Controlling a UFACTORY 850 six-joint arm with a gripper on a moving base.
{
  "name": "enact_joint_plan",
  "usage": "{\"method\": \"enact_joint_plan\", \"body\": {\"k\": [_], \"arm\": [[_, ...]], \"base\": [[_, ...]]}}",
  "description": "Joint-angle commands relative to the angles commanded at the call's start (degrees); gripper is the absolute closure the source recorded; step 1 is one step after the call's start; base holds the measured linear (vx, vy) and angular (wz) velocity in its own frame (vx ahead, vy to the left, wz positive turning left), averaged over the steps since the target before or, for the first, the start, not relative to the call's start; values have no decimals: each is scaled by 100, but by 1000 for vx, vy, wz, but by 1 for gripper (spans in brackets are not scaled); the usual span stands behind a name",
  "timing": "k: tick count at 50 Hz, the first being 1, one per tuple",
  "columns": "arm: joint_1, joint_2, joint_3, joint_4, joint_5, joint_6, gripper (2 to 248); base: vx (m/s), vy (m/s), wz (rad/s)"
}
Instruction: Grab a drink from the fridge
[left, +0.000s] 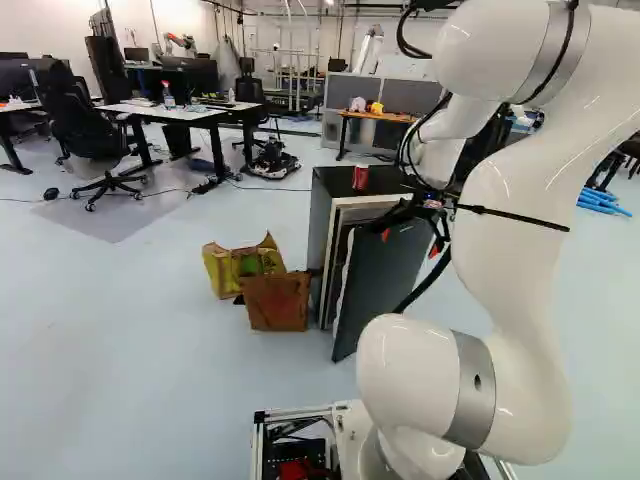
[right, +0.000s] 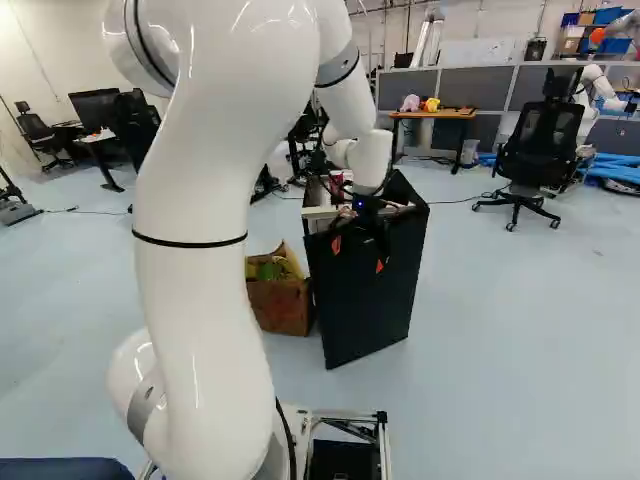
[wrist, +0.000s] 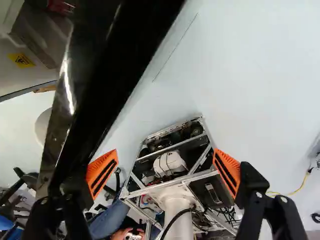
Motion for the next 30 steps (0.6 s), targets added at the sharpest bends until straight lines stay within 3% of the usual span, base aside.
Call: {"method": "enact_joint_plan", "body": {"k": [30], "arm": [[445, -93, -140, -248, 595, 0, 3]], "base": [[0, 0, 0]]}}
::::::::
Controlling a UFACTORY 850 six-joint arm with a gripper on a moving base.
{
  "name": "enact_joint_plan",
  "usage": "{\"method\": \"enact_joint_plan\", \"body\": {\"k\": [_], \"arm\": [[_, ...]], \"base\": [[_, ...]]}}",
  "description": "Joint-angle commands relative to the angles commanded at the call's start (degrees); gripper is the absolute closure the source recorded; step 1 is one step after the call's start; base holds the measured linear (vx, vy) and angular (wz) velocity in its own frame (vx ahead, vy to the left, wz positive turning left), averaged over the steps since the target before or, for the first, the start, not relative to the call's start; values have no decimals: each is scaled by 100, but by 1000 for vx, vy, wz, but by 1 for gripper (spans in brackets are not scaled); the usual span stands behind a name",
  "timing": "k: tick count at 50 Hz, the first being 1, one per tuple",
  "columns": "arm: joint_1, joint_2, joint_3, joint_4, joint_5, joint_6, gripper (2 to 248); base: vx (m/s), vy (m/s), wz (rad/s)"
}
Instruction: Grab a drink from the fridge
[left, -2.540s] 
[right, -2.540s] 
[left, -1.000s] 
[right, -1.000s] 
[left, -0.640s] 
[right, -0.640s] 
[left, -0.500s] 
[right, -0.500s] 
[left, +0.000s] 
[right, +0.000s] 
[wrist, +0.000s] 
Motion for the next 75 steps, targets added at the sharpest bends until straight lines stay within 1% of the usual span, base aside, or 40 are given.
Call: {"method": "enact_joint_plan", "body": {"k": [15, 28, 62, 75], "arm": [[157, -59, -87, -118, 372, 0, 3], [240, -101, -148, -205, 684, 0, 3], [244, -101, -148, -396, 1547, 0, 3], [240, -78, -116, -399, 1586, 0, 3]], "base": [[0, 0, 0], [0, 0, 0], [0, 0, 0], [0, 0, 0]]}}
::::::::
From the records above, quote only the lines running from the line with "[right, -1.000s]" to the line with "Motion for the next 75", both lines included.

Task solution:
[right, -1.000s] 
[left, -0.640s] 
[right, -0.640s] 
[left, -0.500s] 
[right, -0.500s] 
[left, +0.000s] 
[right, +0.000s] 
[wrist, +0.000s] 
Motion for the next 75 steps, targets added at the sharpest bends until straight lines stay within 1% of the usual span, base aside, or 40 are given.

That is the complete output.